Action item:
Search the listing for "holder" and copy every line where it appears.

Data segment:
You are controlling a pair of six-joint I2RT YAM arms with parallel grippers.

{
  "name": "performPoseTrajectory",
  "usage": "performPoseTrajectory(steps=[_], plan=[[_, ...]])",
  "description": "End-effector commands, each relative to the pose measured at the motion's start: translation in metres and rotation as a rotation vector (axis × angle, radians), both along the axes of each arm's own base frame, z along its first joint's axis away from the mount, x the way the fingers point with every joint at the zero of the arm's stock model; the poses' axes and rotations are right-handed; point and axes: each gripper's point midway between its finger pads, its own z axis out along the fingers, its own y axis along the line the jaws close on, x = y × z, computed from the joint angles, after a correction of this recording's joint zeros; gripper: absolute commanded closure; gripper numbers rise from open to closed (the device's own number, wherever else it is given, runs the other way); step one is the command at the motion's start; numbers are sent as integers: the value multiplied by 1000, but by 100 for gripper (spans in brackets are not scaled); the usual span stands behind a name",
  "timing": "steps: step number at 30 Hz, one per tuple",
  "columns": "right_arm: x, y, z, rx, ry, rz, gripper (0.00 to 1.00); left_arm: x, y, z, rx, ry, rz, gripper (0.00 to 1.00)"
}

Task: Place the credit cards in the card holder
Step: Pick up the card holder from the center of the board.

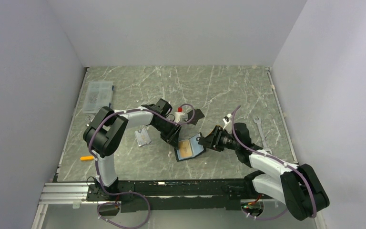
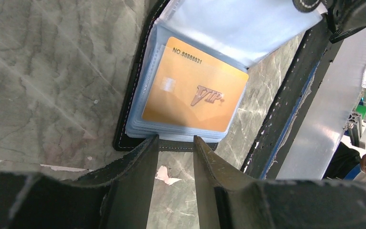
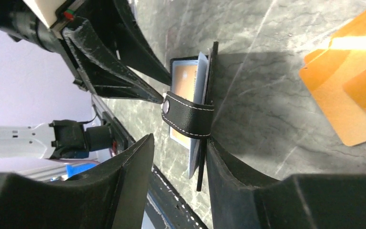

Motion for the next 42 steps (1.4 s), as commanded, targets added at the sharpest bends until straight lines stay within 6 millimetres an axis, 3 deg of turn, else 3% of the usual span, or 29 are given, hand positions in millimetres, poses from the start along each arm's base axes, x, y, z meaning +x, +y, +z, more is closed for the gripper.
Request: performPoseTrajectory(steps=[1,9,14,18,24,28,34,38,42], plan=[[9,-5,-10,-92,-15,-33,54,8,19,-20,86,-27,20,60],[6,19,-25,-208,-22,11,60,10,20,-18,71,-20,29,60],[11,20,-19,-221,-36,-19,77,10,20,-16,64,-18,26,60],[19,19,6,-228,-91,-36,99,25,21,0,28,-27,57,59],[26,18,44,-273,-176,-3,100,49,25,48,-107,-44,91,55],[21,23,68,-272,-221,50,100,65,31,78,-215,-79,121,47],[12,41,129,-189,-314,147,100,83,41,89,-345,-99,179,44],[8,49,183,-87,-415,167,100,79,40,80,-374,-62,195,44],[7,56,217,9,-478,160,100,74,36,79,-405,0,219,44]])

Result below:
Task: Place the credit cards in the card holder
Step: Pick up the card holder from the center of the board.

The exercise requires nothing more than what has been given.